Why there is a so great performance penalty when the usage combines LockOSThread and channel?

Cia

unread,

Nov 22, 2016, 12:45:19 AM11/22/16

to golang-nuts

Here is the minimal test case 0:

package main


import "fmt"
import "runtime"


type callRet struct {
    ret int
}


type callIn struct {
    ret_chan *chan *callRet
    arg1     int
}


func caller(call_in_c *chan *callIn, arg1 int) int {
    ret_c := make(chan *callRet)
    ci := callIn{&ret_c, arg1}
    *call_in_c <- &ci
    ret := <-ret_c
    return ret.ret
}


func call_srv(call_in_c *chan *callIn) {
    //runtime.LockOSThread()
    for {
        in := <-*call_in_c
        ret_c := in.ret_chan
        ret := callRet{3 + in.arg1}
        *ret_c <- &ret
    }
    //runtime.UnlockOSThread()
}


func main() {
    p := fmt.Println
    runtime.GOMAXPROCS(2)
    call_in_c := make(chan *callIn)


    go call_srv(&call_in_c)


    fp := func(call_in_c chan *callIn) {
        ct := 0
        for ; ct < 10000000; ct = ct + 1 {
            //caller_batch(&call_in_c, 3, 100)
            caller(&call_in_c, 1)
            if ct%1000000 == 0 {
                fmt.Println(ct)
            }
        }
        p("done:)")
    }
    {
        ct := 0
        for ; ct < 0; ct++ {
            go fp(call_in_c)
        }
    }
    fp(call_in_c)
    return
}

It's perf output is about 1000,000 ops/sec :)

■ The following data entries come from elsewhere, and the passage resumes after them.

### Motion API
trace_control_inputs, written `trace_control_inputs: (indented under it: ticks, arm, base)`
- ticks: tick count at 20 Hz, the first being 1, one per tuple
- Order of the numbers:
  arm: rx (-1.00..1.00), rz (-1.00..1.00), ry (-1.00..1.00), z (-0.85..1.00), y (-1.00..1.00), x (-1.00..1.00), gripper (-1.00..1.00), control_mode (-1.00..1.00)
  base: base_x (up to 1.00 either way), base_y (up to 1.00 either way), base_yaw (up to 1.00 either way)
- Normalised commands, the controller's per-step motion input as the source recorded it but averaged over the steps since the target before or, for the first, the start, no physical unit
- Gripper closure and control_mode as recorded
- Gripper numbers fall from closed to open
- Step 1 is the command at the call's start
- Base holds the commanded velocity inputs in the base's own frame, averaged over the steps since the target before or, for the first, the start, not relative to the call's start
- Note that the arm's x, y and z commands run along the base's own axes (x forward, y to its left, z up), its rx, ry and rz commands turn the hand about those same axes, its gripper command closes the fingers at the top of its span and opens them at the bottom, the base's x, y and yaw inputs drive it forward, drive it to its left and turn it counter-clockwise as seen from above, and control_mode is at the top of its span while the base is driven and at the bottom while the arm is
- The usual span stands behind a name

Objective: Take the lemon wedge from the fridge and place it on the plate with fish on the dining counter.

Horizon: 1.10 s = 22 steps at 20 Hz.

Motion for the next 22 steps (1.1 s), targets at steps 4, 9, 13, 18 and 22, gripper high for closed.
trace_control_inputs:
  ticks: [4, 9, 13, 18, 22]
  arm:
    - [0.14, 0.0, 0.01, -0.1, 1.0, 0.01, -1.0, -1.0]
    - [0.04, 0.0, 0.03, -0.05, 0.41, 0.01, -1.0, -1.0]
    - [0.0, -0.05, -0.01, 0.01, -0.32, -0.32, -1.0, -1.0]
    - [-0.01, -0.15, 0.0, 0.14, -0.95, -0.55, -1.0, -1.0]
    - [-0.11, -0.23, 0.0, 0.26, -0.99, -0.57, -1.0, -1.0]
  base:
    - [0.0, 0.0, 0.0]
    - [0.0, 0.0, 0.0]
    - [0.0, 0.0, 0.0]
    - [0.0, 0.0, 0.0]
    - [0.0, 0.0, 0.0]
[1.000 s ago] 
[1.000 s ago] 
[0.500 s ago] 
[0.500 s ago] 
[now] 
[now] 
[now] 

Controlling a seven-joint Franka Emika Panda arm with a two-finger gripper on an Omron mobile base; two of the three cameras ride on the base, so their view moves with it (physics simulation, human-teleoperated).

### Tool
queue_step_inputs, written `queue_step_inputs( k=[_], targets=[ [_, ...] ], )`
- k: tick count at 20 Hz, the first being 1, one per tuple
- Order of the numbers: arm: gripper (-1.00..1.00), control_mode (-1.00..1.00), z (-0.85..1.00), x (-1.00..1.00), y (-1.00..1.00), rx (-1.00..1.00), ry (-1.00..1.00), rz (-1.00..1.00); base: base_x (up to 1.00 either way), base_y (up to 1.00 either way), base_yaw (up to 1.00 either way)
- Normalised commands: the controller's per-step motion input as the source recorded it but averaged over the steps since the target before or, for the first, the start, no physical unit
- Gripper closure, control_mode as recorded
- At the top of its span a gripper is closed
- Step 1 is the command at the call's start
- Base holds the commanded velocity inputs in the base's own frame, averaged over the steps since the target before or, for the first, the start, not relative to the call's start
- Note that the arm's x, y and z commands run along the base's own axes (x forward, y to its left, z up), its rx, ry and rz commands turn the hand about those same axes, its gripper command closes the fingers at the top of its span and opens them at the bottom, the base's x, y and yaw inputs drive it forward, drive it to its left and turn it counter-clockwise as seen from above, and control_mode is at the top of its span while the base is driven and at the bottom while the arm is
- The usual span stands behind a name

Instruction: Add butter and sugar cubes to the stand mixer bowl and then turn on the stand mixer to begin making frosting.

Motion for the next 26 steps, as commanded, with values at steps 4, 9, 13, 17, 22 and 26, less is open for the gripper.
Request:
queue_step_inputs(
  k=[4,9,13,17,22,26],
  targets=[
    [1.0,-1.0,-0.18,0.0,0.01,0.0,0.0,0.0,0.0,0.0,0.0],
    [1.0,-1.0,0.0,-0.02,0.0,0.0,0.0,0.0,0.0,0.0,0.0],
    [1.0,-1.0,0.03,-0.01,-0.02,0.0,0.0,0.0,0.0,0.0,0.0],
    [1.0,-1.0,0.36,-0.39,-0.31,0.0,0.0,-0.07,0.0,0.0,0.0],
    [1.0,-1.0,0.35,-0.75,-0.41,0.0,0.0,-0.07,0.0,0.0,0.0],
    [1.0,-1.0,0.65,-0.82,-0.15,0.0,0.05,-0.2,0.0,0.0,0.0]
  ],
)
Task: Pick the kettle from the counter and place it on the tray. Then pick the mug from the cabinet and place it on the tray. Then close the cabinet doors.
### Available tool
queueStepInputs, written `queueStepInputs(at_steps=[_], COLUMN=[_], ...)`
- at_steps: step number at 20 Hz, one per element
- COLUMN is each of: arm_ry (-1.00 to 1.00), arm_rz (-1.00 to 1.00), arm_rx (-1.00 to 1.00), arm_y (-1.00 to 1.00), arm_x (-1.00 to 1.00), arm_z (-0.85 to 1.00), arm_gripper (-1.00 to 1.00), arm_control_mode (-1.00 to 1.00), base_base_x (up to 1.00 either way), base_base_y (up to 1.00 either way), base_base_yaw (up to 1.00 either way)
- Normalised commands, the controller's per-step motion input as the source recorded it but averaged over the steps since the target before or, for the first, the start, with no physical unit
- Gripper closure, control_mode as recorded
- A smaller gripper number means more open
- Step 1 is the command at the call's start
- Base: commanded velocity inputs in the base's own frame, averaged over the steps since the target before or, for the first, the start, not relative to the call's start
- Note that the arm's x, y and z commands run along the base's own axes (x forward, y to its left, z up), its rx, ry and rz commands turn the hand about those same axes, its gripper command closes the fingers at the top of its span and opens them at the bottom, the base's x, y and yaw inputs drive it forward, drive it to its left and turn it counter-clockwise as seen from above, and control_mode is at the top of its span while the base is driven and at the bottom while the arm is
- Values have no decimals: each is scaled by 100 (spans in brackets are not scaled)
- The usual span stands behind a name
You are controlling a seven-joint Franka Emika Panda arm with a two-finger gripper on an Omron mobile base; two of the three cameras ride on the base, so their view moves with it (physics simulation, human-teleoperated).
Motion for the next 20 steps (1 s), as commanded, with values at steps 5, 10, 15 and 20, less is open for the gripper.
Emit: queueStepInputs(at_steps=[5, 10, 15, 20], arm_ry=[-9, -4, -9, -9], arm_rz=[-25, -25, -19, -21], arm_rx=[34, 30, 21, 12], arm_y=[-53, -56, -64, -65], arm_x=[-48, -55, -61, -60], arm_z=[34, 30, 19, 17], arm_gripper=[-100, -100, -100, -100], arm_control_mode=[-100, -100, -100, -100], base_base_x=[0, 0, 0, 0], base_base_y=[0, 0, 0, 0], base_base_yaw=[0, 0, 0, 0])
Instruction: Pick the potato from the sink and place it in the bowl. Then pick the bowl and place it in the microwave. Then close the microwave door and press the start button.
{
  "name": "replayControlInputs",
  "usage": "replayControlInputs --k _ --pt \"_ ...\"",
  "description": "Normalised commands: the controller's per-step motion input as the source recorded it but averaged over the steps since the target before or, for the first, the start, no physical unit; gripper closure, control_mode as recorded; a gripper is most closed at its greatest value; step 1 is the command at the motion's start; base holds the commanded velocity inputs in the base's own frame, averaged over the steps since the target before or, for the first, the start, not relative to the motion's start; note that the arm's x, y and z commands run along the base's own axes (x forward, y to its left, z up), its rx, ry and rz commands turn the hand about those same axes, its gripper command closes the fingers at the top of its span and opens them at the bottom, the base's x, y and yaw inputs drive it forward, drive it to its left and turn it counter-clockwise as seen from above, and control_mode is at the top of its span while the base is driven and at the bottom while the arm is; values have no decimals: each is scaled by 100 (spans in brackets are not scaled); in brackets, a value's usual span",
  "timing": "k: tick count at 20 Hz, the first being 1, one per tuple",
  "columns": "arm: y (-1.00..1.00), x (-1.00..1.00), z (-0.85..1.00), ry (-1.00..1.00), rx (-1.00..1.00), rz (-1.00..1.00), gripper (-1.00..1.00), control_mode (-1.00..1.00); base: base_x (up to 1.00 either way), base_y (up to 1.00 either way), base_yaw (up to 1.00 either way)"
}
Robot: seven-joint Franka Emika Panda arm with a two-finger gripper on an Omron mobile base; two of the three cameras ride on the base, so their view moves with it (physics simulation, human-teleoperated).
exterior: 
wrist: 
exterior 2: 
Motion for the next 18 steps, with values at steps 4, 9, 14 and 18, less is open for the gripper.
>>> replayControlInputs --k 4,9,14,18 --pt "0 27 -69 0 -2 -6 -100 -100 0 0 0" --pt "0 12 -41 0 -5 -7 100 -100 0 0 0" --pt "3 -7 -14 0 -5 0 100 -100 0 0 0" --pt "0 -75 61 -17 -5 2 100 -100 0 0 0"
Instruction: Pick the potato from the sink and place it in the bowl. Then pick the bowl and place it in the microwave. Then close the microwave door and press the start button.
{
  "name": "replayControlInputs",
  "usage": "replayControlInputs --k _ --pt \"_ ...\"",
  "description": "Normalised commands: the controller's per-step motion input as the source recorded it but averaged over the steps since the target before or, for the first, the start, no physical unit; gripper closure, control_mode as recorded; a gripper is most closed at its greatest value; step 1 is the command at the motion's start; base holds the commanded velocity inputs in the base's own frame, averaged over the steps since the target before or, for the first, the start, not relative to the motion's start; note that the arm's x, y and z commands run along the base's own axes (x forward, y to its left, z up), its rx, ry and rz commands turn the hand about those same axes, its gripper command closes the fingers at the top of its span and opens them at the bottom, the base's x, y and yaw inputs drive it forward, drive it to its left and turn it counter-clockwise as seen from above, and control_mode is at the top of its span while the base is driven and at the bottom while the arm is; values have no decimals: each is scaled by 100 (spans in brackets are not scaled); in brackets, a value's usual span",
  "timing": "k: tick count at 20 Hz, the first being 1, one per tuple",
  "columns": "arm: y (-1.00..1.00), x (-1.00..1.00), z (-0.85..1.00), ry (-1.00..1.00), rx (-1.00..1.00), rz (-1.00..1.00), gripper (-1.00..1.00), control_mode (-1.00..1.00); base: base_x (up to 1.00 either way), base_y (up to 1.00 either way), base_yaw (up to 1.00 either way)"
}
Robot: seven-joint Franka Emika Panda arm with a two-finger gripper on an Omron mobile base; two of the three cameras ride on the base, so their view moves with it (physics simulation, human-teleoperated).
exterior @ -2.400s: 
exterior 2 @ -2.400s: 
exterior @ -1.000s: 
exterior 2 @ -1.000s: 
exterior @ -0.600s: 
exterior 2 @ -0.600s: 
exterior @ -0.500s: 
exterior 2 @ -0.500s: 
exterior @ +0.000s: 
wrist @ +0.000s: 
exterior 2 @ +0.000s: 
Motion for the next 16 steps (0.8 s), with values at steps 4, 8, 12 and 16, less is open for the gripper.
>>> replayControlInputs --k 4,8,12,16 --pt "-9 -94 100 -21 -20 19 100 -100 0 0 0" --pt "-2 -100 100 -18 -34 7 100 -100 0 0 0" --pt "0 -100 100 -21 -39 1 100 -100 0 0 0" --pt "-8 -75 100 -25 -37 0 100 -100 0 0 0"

But when you uncomment the runtime.LockOSThread() at line 24(the beginning at func call_srv),it goes so slow to 10,000/sec and the cpu usage of kernel goes into madness.

Is it a normal penalty when you using channel with LockOSThread?

Thanks! ☺

------------

$ go version

go version go1.7 linux/amd64

Cia

unread,

Nov 22, 2016, 1:00:53 AM11/22/16

to golang-nuts

Sorry :) This a mistake here:

It's perf output is about 1000,000 ops/sec :)

But when you uncomment the runtime.LockOSThread() at line 24(the beginning at func call_srv),it goes so slow to 100,000/sec and the cpu usage of kernel goes into madness.

Actually it should be 100,000 ops/sec.

Thus 1000,000 ops/sec to 100,000 ops/sec when you uncomment the runtime.LockOSThread() function call.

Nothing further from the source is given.